The Republicans are once again tearing at the fabric of the U.S. Senate and further politicizing the federal courts in the process.

In recent years both parties have been weaponizing procedure with each party retaliating for past indignities, with their own provocations.

We have seen cycles of procedural tactics deployed by the majority (whichever party is in control) in an effort to ram their agenda past the opposition. The response of the minority is often obstruction and delay. As Sen. Lamar Alexander, R-Tenn. recently described, "If one party abuses the rules, the other party takes notes and they do the same thing . . . "

The most egregious is the use of a controversial parliamentary ploy popularly known as the "nuclear option." Used by the Democrats in 2013, this was a blatant circumvention of the regular order. This short-sighted expedient allows the majority party to end debate on judicial nominations with a simple majority vote, not the 60 votes required by Rule XXII.

I wrote in The New York Times at the time, "The Senate Republicans, by blatantly and transparently obstructing President Obama’s judicial nominations, have goaded the Democrats into an historic mistake. To reach understandable ends, they have adopted tragically flawed means. By use of the so-called 'nuclear option,' Senate Democrats have now established the principle that a simple majority in the Senate can change any rule at any time. In my judgment, the inevitable consequence of this action will be the elimination of the filibuster for all nominations and eventually for legislative matters."

Only four years later, last April, the Republicans, now in the majority, chose to use the same tactic to wipe away the distinction between the lower courts and the Supreme Court in order to end the Democratic filibuster and confirm Neil Gorsuch.

The new precedent means that presidents, when they have a majority in the Senate, no longer have to take the minority into account when making their judicial nomination decisions.

Democrats in 2014 used the simple majority filibuster to confirm 96 Obama-nominated judges. The Republicans, angered by their lack of input, retaliated by essentially shutting down judicial confirmations when they regained the majority in that year’s elections. In this way, the Senate Republicans kept many seats vacant, denying Obama the opportunity to fill them and assuring that the incoming GOP president, if there were to be one, would make the nominations.

Currently, there are 142 vacancies. With the assistance of the Senate Majority leader, President Trump is rapidly filling the courts with young very conservative judges. He is filling these seats at a faster pace than Presidents Obama, George W. Bush, Clinton, or George H.W. Bush.

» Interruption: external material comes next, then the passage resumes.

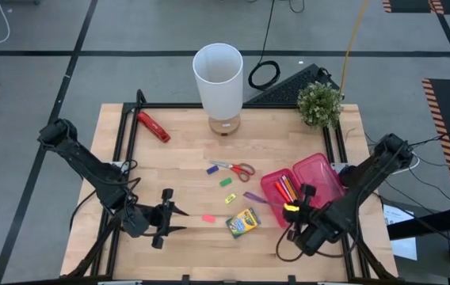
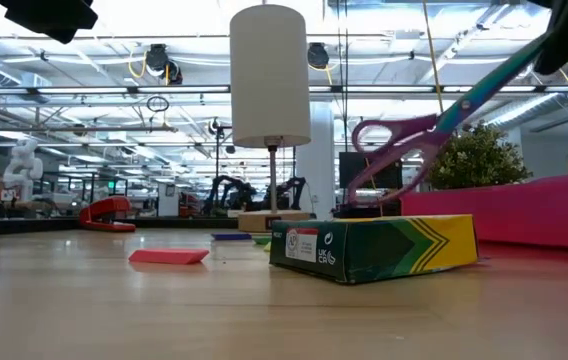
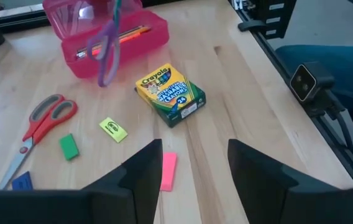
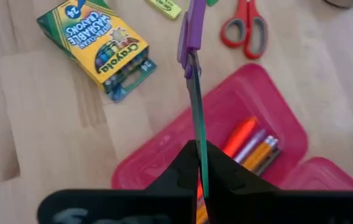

The Senate has confirmed 33 Trump-appointed judges, 15 for the powerful circuit courts one step beneath the Supreme Court and 12 more are pending. Of the 15 judges confirmed for the Circuit Court, 7 of them are in their 40’s, the remainder in their 50’s. Their age is significant because they are appointed to the bench for life.

Of the confirmed Trump judges, 91 percent are White. None are African-American or Hispanic. Only 24 percent are female. By contrast, 19 percent of the judges Obama appointed were African-American, 11 percent Hispanic, and 42 percent  female.

With the minority frustrated by a starkly reduced role, filibusters occur on nominations, even those which are uncontroversial. These require a cloture vote on each. Once cloture is invoked, under the rules, 30 additional hours of debate are permitted. Closed out of the process, the minority party often requires that all 30 hours be used, slowing the process down.

Recently, the Senate Rules Committee reported a resolution from Sen. James Lankford, R-Okla., would reduce debate after cloture is invoked on District Court judges from 30 hours to 2 hours.

I have supported such a change in the past. The Senate adopted such a provision in 2013 temporarily for the 113th Congress. It was the work of a bipartisan group led by Sens. Carl Levin, D-Mich., and John McCain, R-Ariz., and was adopted, 78 to 16.

However, it is critical to emphasize that this agreement came about in order to deter then-Sen. Majority Leader Harry Reid, D-Nev. from employing the nuclear option in the first place.

Now the resolution will further reduce the role of minority party senators and will likely be extended in the future to Supreme Court nominees. Therefore, it is opposed by Democrats. The Rules Committee action was taken on straight party lines, 10-9. The threat is that the majority will again deploy the infamous nuclear option as a way of overcoming any minority opposition.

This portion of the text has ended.